Task 1: Implementation of External Sorting

Command:

SORT <table_name> BY <column_name1, column_name2,..., column_namek> IN <ASC|DESC, ASC|DESC,..., ASC|DESC>

Explaination:

The External Sorting has been implemented using the sort-merge algorithm. The table is stored in pages in the database.
The First Phase of External Sorting involves the sorting of these individual pages of the table and storing them in temporary pages which are sorted.
The Next Phase includes merging these pages in a single file through multiple levels of merging.
For the sake of simplicity we are using 2-way merging of pages, i.e. merging 2 pages at a time. The key point to consider is though the pages are merged into a subfile logically, the subfile is still divided into multiple pages.
So, at each level we keep track of the pages in a subfile which are sorted and while merging 2 subfiles, we merge their pages one by one using Cursor and the page index of both subfile.
Once all the pairs of subfiles are merged at a particular level we move on to the next level, where number of subfiles are reduced by a factor of 2 while the pages of a subfile are increased by a factor of 2 but the total pages remain the same.
Repeating the merging at each level we finally get a single subfile which has the total table sorted in it's pages.
Now, for the Sort Command, these temp pages which are now sorted are written over the pages of the original table and these temp pages are then deleted. At level, the temp pages of previous levels are also deleted.
For sorting the table based on multiple columns, we have made a comparator function which takes 2 rows and compares them in order of the priority of columns to be sorted on.

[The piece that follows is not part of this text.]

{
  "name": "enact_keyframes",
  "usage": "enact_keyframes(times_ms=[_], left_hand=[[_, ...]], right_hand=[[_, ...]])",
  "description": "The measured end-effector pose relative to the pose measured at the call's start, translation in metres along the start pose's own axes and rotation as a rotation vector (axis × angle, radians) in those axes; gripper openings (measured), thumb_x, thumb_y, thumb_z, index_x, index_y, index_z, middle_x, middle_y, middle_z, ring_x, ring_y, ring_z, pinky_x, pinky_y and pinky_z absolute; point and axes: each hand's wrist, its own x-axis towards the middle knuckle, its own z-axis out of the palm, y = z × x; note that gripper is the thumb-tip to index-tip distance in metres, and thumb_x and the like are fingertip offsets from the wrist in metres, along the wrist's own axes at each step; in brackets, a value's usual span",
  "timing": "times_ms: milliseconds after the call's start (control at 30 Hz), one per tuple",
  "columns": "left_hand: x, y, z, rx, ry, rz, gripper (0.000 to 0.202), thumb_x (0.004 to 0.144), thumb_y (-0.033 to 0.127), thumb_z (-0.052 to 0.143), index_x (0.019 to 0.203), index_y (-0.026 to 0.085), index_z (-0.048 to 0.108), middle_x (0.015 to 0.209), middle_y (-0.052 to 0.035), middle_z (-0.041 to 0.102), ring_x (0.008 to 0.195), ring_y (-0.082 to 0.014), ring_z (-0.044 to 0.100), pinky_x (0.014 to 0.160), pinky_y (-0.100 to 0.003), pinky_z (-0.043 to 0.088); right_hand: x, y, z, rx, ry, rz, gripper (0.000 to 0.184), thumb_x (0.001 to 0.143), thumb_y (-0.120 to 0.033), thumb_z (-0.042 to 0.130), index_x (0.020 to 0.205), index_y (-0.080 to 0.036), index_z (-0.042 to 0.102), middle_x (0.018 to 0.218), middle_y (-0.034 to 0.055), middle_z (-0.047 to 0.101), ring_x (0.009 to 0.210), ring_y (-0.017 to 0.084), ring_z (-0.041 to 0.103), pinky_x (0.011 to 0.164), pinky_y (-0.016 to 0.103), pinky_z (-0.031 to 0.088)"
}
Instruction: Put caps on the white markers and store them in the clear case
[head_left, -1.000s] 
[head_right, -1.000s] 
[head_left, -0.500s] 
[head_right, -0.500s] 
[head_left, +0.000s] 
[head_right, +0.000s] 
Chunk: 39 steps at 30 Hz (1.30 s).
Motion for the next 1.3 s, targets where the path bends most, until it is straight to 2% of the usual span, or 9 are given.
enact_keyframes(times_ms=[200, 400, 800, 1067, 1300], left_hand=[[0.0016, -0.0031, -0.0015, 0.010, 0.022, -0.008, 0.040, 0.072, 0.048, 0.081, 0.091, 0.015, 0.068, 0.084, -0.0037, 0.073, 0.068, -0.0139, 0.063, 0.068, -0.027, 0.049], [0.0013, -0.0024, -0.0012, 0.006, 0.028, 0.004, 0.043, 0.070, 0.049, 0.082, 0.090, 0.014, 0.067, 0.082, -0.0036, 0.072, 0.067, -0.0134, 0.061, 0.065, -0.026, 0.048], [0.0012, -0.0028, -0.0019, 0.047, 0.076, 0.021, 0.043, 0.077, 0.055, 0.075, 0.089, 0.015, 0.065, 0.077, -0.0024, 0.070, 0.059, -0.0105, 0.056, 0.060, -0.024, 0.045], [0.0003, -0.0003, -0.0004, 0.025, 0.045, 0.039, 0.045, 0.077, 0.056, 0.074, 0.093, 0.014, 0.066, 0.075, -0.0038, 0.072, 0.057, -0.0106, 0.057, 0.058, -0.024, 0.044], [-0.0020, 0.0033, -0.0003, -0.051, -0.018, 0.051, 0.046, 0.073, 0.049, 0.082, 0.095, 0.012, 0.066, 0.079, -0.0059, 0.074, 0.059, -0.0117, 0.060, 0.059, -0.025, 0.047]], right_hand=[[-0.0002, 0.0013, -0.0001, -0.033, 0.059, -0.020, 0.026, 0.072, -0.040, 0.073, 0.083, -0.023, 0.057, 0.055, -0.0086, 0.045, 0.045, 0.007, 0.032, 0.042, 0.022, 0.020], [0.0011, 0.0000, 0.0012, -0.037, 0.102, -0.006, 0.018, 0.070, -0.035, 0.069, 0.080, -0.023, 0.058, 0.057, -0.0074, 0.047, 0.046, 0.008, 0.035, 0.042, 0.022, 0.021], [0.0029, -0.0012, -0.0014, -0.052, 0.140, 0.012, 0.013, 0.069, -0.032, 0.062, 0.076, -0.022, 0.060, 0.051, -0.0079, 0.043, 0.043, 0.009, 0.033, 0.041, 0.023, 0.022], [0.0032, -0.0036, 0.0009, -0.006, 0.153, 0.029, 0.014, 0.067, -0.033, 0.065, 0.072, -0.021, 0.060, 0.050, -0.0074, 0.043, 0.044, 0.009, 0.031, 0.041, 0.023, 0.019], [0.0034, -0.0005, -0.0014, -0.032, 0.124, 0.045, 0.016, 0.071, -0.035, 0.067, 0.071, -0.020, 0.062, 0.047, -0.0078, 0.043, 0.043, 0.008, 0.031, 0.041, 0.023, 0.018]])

Task 2: Applications of External Sorting

PART-A: JOIN

Command:

<new_relation_name> <- JOIN <tablename1>, <tablename2> ON <column1> <bin_op> <column2>

Explaination:

As there are 6 operator(given) that we can use on values of attrubutes of two tables to join them so we have implemented a seperate function for each operator these functions are as:
a. joinWithEqual
b. joinWithNotEqual
c. joinWithGreaterEqual
d. joinWithGreater
e. joinWithLesserEqual
f. joinWithLesser

Common function for all 6 operators:

As it is mentioned in an assignment that we have to use External sort for implementation of all tasks so for joining two tables first we have to sort them using external_sort function and store the result in two temp files with name Table1_temp and Table2_temp. Then we are using these sorted temporary tables for implementing join on the basis of the given operator.
We are also passing a parsed query object which contains all necessary information required for join implementation.

joinWithEqual

step 1 In this function we have used two cursor cursor1 and cursor2 for traversing both tables and one temporary cursor to point to the location of the first matched field so that we will not traverse from the beginning of the second table for next value of the first table.

step 2 First of all two cursors are initialized on the very first row of both tables then we read these two tables row by row untill the values in the join attribute are equal in both rows.

step 3 If the value in the join column in table1 is lesser than the value in table2 then we will move the value of cursor1 by one row down.

step 4 If the value in the join column in table2 are lesser than the value in table1 then we will move the value of cursor2 by one row down.

step 5 After reaching this row where the value of the join column in both tables are equal we will set a temporary cursor on the second table and set the page index of that cursor equal to the page index of table 2 for which cursor2 is currently pointing and then set the row pointer of that cursor equal to the row index of cursor2.

step 6 Then we will traverse cursor2 till we are getting equal values in the joined column in both tables. we will merge these two selected rows to make a single row which we are storing in a temporary 2-D vector as a result of joining.

step 7 After this, we will move cursor1 by one row and check if the value in the join column in this row is equal to the previously matched value in Table1
if yes-> then we put cursor2 at a location that is pointing by cursortemp and repeat steps 4 and 5. if not -> then we will again start with step3 and step4 and repeat the whole process accordingly.

joinWithNotEqual

step1 same as above.

step2 Instead of merging those row which have equal value in join column in both table we will merge which have unequal values. Remaining same as avobe.

joinWithGreaterEqual

step1 same as Equal.

step2 We will traverse both tables using two cursor and merge all row in table2 which have a value in join column less and equal to the value in table1.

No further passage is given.